Ocasio-Cortez Tees Off on Sinema’s Arguments Defending the Filibuster: ‘Our Job Is to Legislate’
Congresswoman Alexandria Ocasio-Cortez responded Sunday to arguments some Democrats have made defending the Senate filibuster.
Chuck Todd spoke with the New York Democrat Sunday and asked her about Senator Kyrsten Sinema’s recent op-ed opposing efforts to kill the filibuster, where she argued in part that it could come back to bite Democrats the next time they end up in the Senate minority, and then Republicans can easily get their agenda through.
“Is that a good enough defense to you of the filibuster?” Todd asked.
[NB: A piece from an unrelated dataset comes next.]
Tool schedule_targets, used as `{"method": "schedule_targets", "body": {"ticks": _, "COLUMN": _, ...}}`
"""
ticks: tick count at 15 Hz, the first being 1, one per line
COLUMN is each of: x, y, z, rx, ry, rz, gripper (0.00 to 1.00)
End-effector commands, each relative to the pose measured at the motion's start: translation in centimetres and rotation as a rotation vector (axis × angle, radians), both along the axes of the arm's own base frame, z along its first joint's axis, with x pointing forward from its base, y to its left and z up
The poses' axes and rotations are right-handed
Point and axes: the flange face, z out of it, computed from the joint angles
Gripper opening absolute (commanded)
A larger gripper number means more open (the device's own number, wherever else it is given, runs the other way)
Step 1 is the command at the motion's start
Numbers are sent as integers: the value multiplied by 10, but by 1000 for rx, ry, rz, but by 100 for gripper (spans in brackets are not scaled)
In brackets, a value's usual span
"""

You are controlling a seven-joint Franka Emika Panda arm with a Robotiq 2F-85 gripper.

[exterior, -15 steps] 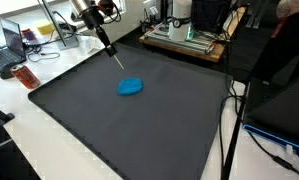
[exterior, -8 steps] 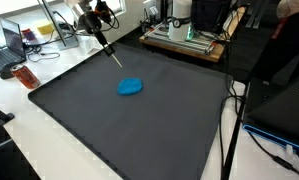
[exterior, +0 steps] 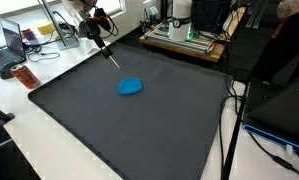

“No,” Ocasio-Cortez responded. “It’s essentially an argument of saying, well, why do anything at all in case something in the future may change it.”
She said that political systems “all across the world pass legislation with majorities and they’re fine,” before arguing that “Democratic legislation, once enacted, is popular.”
“I do not believe in the defeatism of saying we will lose in the future and this will automatically mean that anything we do now is going to be reversed, so we might as well not do anything now,” Ocasio-Cortez continued. “Our job is to legislate, our job is to help people, our job is to do as much as we can.”
Even if she conceded Sinema’s point about how it could backfire, Ocasio-Cortez asked, “wouldn’t it be better to get people health care and voting rights for three years instead of zero years?”
You can watch above, via NBC.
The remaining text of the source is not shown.